I got this error message despite having the packages xfonts-100dpi and xfonts-75dpi installed. After scratching my head for some time I found the problem: I was running the application via ssh with X-forwarding from a Windows PC. And the Xserver was actually running on Windows, namely the Xming application.
The problem was quickly fixed by downloading the font packages from the Xming page.
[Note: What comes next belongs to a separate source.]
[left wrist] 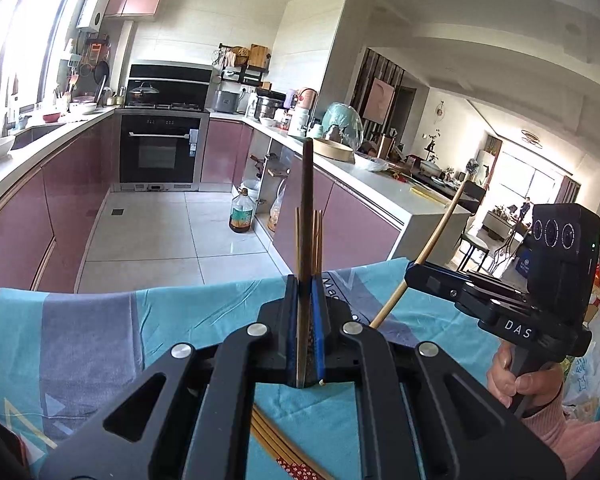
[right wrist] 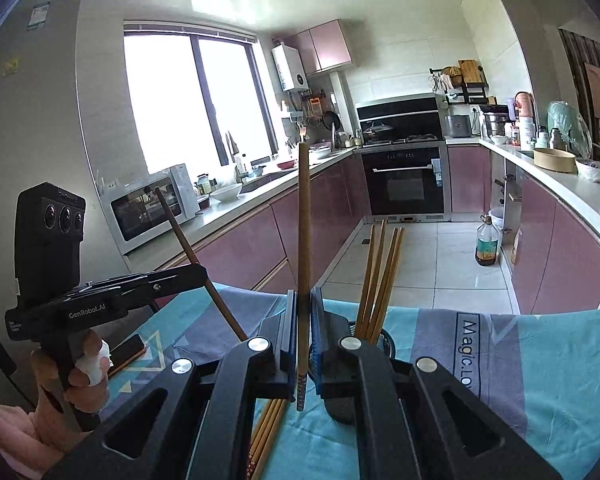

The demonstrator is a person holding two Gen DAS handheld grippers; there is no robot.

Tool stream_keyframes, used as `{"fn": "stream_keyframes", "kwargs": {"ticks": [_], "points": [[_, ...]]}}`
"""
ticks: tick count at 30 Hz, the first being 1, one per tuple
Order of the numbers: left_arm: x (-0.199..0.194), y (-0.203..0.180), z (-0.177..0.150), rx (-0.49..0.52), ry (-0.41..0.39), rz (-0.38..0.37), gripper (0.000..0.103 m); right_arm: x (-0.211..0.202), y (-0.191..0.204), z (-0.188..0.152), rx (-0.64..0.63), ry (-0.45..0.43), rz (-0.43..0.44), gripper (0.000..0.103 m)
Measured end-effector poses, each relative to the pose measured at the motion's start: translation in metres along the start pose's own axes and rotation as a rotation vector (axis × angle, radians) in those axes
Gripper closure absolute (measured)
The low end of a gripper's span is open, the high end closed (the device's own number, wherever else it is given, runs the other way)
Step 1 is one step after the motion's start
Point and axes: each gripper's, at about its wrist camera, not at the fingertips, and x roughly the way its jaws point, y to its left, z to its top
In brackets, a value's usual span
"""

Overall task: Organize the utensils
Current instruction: 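Lift the left gripper's chopstick upright over the mesh cup while the right gripper carries its chopstick there, then lower both held chopsticks into the mesh cup and open both grippers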

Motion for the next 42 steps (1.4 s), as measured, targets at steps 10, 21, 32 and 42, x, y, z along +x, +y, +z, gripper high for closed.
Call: {"fn": "stream_keyframes", "kwargs": {"ticks": [10, 21, 32, 42], "points": [[-0.004, -0.015, 0.035, 0.018, -0.059, -0.009, 0.096, -0.009, -0.011, 0.023, -0.013, -0.059, -0.030, 0.098], [0.018, -0.027, 0.044, 0.035, -0.028, 0.010, 0.096, 0.016, -0.025, 0.023, -0.012, -0.009, -0.068, 0.098], [0.064, -0.018, 0.018, 0.043, 0.131, 0.027, 0.096, 0.052, -0.030, 0.001, 0.004, 0.128, -0.079, 0.098], [0.092, -0.008, 0.021, 0.059, 0.200, 0.036, 0.096, 0.077, -0.034, -0.006, 0.012, 0.222, -0.102, 0.098]]}}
How to test the thread limit on Linux

/* compile with: gcc -pthread -o thread-limit thread-limit.c */
/* originally from: http://www.volano.com/linuxnotes.html */

#include <stdio.h>
#include <unistd.h>
#include <pthread.h>
#include <stdlib.h>

#define MAX_THREADS 100000
int i;

void run(void) {
char c;
if (i < 10)
printf(“Address of c = %u KB\n”, (unsigned int) &c / 1024);
sleep(60 * 60);
}

int main(int argc, char *argv[]) {
int rc = 0;
pthread_t thread[MAX_THREADS];
printf(“Creating threads …\n”);
for (i = 0; i < MAX_THREADS && rc == 0; i++) {
rc = pthread_create(&(thread[i]), NULL, (void *) &run, NULL);
if (rc == 0) {
pthread_detach(thread[i]);
if ((i + 1) % 1000 == 0)
printf(“%i threads so far …\n”, i + 1);
}
else
printf(“Failed with return code %i creating thread %i.\n”,
rc, i + 1);
}
exit(0);
}

Additional information

If you are an administrator of a server, you can configure various limits in /etc/security/limits.conf

Download an entire Web site for off-line viewing with wget

$ wget \
–recursive \
–no-clobber \
–page-requisites \
–html-extension \
–convert-links \
–restrict-file-names=windows \
–domains website.org \
–no-parent \
www.website.org/tutorials/html/

This command downloads the Web site www.website.org/tutorials/html/.

The options are:
–recursive: download the entire Web site.
–domains website.org: don’t follow links outside website.org.
–no-parent: don’t follow links outside the directory tutorials/html/.
–page-requisites: get all the elements that compose the page (images, CSS and so on).
–html-extension: save files with the .html extension.
–convert-links: convert links so that they work locally, off-line.
–restrict-file-names=windows: modify filenames so that they will work in Windows as well.
–no-clobber: don’t overwrite any existing files (used in case the download is interrupted and resumed).

Codepad

codepad is an online collaboration tool for exchanging code which also integrates various compilers/interpreters. After entering code, codepad will run it and print the output.
New pads can be created without registration. For each pad you get a short URL for sharing the code.

Codepad provides syntax highlighting depending on the language. Supported languages are C, C++, D, Haskell, Lua, OCaml, PHP, Perl, Python, Ruby, Scheme, and Tcl. It can be also used to share plain text.